▶ Input data
******************************
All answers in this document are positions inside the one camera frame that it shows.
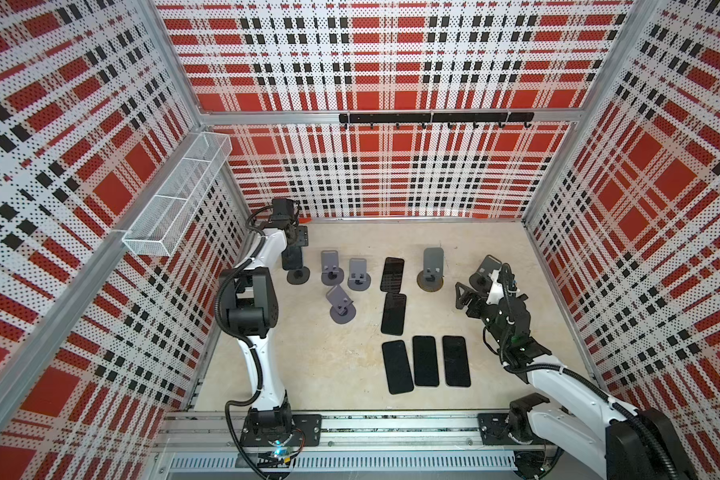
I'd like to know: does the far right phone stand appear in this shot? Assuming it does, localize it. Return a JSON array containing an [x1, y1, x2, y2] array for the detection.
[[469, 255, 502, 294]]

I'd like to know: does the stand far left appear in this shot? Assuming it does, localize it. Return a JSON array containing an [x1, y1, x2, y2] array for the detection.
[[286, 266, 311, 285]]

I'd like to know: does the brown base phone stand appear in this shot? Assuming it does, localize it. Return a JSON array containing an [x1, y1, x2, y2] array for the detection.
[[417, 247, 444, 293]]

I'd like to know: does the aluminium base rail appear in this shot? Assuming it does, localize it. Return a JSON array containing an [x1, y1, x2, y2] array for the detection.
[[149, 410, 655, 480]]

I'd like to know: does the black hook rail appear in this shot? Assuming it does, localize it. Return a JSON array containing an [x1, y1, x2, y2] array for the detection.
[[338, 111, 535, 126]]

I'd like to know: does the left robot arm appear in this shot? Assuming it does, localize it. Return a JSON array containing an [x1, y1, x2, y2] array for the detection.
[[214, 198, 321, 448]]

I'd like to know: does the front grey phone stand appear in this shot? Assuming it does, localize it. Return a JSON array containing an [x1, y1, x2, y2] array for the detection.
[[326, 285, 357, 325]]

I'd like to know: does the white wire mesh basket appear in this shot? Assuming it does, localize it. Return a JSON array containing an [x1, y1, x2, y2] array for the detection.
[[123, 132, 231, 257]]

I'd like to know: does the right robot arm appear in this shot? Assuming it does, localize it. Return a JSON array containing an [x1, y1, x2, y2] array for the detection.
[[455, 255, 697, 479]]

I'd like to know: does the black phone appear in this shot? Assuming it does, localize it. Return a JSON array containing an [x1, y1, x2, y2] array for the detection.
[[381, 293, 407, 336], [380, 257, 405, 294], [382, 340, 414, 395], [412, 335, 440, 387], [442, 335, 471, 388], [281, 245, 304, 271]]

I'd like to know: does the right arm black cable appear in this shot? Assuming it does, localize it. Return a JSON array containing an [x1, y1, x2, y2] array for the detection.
******************************
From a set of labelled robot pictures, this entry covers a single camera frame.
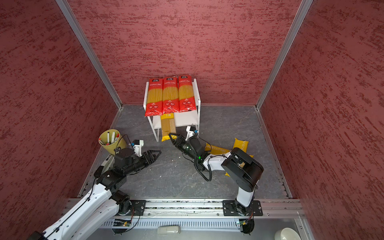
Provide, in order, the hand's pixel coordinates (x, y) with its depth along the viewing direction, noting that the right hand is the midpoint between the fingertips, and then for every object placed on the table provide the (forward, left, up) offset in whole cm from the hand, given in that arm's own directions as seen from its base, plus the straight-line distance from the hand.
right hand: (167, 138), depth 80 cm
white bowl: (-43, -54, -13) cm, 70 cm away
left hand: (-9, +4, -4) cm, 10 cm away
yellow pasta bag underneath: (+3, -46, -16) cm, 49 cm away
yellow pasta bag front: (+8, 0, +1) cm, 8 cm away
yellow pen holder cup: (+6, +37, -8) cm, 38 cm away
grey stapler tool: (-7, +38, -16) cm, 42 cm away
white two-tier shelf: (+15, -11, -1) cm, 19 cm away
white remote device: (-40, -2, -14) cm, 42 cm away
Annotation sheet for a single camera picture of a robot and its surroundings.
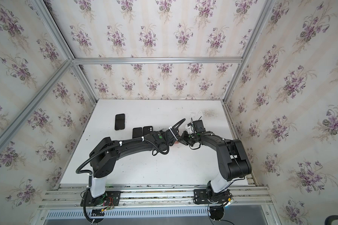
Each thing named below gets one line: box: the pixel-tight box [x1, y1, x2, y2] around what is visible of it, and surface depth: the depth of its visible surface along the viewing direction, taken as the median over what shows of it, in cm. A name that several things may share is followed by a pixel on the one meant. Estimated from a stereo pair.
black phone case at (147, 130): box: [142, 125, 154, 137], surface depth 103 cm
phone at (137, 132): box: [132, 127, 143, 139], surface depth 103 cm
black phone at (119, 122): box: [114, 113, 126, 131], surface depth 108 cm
******************************
▶ Required work
Would you copy out exactly the lines above that start at the one containing "Each thing named" and end at the one containing "black phone at", inclusive?

▶ Your response
Each thing named below gets one line: box: the pixel-tight box [x1, y1, x2, y2] around what is visible of it, and surface depth: the depth of its visible surface along the viewing direction, taken as the median over what shows of it, in cm. A name that several things may share is followed by a pixel on the one meant. Estimated from a stereo pair.
black phone case at (147, 130): box: [142, 125, 154, 137], surface depth 103 cm
phone at (137, 132): box: [132, 127, 143, 139], surface depth 103 cm
black phone at (119, 122): box: [114, 113, 126, 131], surface depth 108 cm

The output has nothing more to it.